Now, everyone is seeing it. The Diaspora is in a tizzy, and with the Steelers Nation likewise in full froth on account of the coming Steelers-Ravens championship joust, and with the Pitt Panthers men's basketball team sitting atop the weekly rankings, everything's weirdly coming up Black and Gold (or Blue and Gold).
But you didn't come here for a pep rally; you came to hear from Pittsburghers, displaced or otherwise. They seemed to enjoy The New York Times' story (the digital version was the site's most-e-mailed story of the day), and the Dec. 26 Diaspora Report ("Are Bad Times Good for Pittsburgh?") provoked a voluminous response:
"You captured a very subtle point in marketing -- 'buzz' is purely about perception. Whether it's Brangelina, or Coca-Cola, or cities like Austin (my current abode) and Seattle, it's what the rest of the world thinks you are that matters. I have screamed the following message from the rooftops from coast to coast and I will die knowing this is true -- Pittsburgh is more like Austin than not, and vice versa. Pittsburgh deserves the praise it is now enjoying; and places like Austin could use a dose of 'looking in the mirror' every so often."
-- PAUL A. SCRIPKO, Austin, Texas
"My parents are Pittsburgh natives and moved to Texas when I was 6 months old. I was raised in El Paso, but spent summers with extended family in Homestead and West Mifflin. ... I'm a firm believer in the region. I'm talented, educated, successful and I care about being here. I'm here on purpose, [and] so immensely frustrated by a general media perception that there are no young people here and that the young people here have either: a) made a horrible mistake; or b) are not talented enough to go anywhere else. ... I'm simply fed up with being made out to be someone of lesser intelligence because I'm younger than 40 and have decided to brave the freezing winters to live in a city I love."

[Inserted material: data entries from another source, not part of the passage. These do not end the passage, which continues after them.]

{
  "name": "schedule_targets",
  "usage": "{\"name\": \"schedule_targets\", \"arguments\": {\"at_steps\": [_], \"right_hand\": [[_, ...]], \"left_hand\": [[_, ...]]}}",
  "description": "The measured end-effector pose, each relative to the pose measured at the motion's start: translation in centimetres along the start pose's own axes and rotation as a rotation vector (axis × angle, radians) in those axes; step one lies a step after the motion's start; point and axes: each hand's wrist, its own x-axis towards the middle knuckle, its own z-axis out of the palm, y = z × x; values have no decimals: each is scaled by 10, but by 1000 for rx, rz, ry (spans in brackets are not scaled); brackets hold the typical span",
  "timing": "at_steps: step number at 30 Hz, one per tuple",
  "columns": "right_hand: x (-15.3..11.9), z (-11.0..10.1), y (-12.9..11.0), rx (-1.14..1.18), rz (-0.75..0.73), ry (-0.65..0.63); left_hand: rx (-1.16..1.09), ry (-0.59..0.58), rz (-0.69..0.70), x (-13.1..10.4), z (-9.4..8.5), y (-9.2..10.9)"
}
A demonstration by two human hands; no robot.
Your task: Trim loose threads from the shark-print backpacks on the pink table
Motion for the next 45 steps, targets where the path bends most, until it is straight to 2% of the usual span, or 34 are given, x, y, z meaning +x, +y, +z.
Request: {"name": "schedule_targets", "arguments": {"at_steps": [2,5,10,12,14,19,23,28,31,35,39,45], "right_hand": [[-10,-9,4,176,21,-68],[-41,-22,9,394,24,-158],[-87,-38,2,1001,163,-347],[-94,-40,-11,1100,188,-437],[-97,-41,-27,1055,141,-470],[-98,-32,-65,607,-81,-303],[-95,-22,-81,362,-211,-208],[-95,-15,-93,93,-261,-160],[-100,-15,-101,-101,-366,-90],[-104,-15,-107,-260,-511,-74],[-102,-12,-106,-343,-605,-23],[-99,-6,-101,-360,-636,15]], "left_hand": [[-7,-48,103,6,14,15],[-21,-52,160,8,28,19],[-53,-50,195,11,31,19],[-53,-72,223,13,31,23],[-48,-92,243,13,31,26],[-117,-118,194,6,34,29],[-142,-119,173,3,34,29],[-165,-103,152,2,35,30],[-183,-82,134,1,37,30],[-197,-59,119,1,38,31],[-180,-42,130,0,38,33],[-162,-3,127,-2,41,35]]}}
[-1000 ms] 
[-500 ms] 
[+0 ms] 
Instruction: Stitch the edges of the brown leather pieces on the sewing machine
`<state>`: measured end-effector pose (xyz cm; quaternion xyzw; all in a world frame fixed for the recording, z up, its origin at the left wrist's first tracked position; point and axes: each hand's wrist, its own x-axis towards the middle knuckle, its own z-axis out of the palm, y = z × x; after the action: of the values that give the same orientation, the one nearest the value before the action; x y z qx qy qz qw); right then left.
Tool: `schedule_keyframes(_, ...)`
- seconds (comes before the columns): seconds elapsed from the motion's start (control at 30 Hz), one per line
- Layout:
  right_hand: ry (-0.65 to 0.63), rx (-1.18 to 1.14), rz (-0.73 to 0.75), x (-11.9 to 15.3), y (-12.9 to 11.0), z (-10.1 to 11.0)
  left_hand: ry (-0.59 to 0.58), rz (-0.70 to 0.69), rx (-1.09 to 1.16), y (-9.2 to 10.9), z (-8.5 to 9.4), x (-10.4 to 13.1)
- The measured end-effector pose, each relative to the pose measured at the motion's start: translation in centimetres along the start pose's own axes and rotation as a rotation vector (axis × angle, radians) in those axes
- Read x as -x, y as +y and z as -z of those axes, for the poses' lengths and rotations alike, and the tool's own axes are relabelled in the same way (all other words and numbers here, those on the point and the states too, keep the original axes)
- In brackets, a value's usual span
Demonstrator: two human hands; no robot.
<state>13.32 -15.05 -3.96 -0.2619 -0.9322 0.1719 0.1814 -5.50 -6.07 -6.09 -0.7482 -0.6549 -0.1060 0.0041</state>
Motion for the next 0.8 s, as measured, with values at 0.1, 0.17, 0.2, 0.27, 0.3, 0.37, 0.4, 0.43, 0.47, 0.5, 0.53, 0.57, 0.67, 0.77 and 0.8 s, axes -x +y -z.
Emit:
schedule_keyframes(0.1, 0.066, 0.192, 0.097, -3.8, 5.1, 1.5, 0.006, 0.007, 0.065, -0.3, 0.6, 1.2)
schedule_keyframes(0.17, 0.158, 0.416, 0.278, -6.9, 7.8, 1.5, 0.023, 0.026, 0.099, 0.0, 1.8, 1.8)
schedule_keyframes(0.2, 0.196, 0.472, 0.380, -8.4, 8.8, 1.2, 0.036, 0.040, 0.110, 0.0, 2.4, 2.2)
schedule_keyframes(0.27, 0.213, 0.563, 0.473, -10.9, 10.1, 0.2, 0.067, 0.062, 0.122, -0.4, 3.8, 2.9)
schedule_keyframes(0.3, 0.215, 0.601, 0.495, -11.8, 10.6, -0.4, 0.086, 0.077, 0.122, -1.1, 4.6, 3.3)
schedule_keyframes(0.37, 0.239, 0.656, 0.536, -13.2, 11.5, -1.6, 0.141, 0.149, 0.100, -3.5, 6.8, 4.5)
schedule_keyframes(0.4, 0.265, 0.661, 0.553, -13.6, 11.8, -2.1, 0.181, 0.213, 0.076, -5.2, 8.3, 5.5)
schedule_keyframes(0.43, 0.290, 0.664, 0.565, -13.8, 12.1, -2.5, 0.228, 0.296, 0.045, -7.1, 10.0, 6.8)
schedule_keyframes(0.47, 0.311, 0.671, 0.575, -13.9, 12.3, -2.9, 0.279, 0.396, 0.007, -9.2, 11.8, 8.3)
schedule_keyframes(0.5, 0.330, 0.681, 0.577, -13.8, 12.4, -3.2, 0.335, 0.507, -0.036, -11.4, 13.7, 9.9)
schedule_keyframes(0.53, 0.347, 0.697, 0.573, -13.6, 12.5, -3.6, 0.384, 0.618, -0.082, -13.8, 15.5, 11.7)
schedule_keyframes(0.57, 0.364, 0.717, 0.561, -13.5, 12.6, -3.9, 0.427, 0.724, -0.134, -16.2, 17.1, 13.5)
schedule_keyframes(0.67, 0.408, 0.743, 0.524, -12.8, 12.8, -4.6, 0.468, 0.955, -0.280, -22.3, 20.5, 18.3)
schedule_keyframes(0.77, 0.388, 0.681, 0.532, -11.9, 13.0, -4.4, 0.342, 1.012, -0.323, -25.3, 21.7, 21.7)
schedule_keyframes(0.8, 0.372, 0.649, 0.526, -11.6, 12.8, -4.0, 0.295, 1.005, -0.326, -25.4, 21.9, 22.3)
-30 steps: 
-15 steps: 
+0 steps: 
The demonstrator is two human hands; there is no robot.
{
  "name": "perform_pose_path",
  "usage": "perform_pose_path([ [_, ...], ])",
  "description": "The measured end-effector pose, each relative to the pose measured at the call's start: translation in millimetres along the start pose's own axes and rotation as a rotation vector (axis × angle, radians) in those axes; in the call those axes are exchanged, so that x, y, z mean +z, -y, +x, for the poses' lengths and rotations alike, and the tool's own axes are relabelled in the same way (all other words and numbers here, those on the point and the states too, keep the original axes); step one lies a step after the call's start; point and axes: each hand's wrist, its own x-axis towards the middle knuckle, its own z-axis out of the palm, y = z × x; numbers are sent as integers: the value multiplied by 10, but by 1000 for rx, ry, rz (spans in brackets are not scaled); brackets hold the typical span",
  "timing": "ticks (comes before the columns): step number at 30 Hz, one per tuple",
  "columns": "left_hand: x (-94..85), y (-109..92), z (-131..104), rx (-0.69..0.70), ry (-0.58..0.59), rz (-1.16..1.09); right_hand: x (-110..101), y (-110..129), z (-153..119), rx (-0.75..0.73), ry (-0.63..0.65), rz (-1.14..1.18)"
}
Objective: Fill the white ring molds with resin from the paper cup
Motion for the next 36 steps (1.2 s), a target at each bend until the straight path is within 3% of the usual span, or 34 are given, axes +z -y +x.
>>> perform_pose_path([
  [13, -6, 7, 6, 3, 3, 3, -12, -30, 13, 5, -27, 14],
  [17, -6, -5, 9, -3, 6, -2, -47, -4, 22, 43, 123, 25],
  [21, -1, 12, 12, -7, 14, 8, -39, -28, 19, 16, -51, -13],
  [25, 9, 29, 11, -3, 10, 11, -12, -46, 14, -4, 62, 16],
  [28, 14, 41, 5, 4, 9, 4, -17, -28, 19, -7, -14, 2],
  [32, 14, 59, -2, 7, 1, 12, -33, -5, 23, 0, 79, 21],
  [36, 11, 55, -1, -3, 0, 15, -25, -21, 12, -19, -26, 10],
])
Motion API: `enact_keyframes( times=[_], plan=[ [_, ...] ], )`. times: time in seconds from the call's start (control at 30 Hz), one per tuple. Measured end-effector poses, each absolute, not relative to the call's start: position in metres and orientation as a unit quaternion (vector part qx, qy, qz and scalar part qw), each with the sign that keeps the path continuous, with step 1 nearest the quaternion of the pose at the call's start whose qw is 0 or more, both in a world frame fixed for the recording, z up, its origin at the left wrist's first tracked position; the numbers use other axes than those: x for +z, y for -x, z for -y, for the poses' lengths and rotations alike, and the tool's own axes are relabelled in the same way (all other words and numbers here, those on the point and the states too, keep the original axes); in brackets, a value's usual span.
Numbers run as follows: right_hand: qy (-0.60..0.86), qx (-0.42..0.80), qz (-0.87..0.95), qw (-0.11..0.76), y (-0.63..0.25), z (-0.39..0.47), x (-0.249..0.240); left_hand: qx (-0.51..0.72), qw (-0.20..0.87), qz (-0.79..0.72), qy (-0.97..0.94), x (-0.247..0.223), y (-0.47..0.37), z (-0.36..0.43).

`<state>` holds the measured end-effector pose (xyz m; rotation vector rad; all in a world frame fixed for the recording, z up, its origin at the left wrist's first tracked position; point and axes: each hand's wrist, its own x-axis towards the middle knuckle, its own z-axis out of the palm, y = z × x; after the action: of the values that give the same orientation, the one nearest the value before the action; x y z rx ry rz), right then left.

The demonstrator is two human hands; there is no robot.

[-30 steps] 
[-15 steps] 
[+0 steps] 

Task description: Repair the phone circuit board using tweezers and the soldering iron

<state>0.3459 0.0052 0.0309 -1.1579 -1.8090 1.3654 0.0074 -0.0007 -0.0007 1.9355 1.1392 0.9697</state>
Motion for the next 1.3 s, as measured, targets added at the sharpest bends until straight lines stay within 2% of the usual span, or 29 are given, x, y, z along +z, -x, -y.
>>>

-- ALBERT B. CIUKSZA JR., Bellevue
"I am a member of the Pittsburgh Diaspora, currently residing in the Washington, D.C., area ... During my five and a half years here, I have fallen more and more in love with my hometown, [and] after flirting with returning several times in the past few years, I resolved to finally make the move back in September. ... Other than myself, I have come across scores of 25- to 34-year-old former Pittsburghers who would love nothing more than to return home and help shape our city as it continues its transformation. Just give us the opportunity and we'll run with it.
-- RYAN MILLER, Washington, D.C., area
"Until recently, my husband and I were members of the 'Pittsburgh Diaspora' in the D.C. area -- and it's good to be home. The cost of living is so much lower here; buying a house is a realistic aspiration for us as first-time homebuyers. ... The way we thought of it was: while the 'standard of living' in D.C. may be a little higher, but the quality of life in Pittsburgh exceeds D.C.'s by leaps and bounds -- with or without sunshine!"
-- JULIA ZORZI, Crafton
"Pittsburgh fell apart when the mills left. The steel industry and all of the accompanying 'ripple effect' was the lifeblood. Since 1980, nothing has replaced this lifeblood, and nobody, either in city or county government, has come up with a cohesive, workable plan to replace this lifeblood. ... I love my dear city. My roots are deep. That's why I own property in the Pittsburgh area. That's why I promised my father that our family would keep a presence in Pittsburgh. Pittsburgh is too good a place to allow it to become a Rust Belt 'has-been.'"
-- MARY ELIZABETH FORBES, Charlottesville, Va.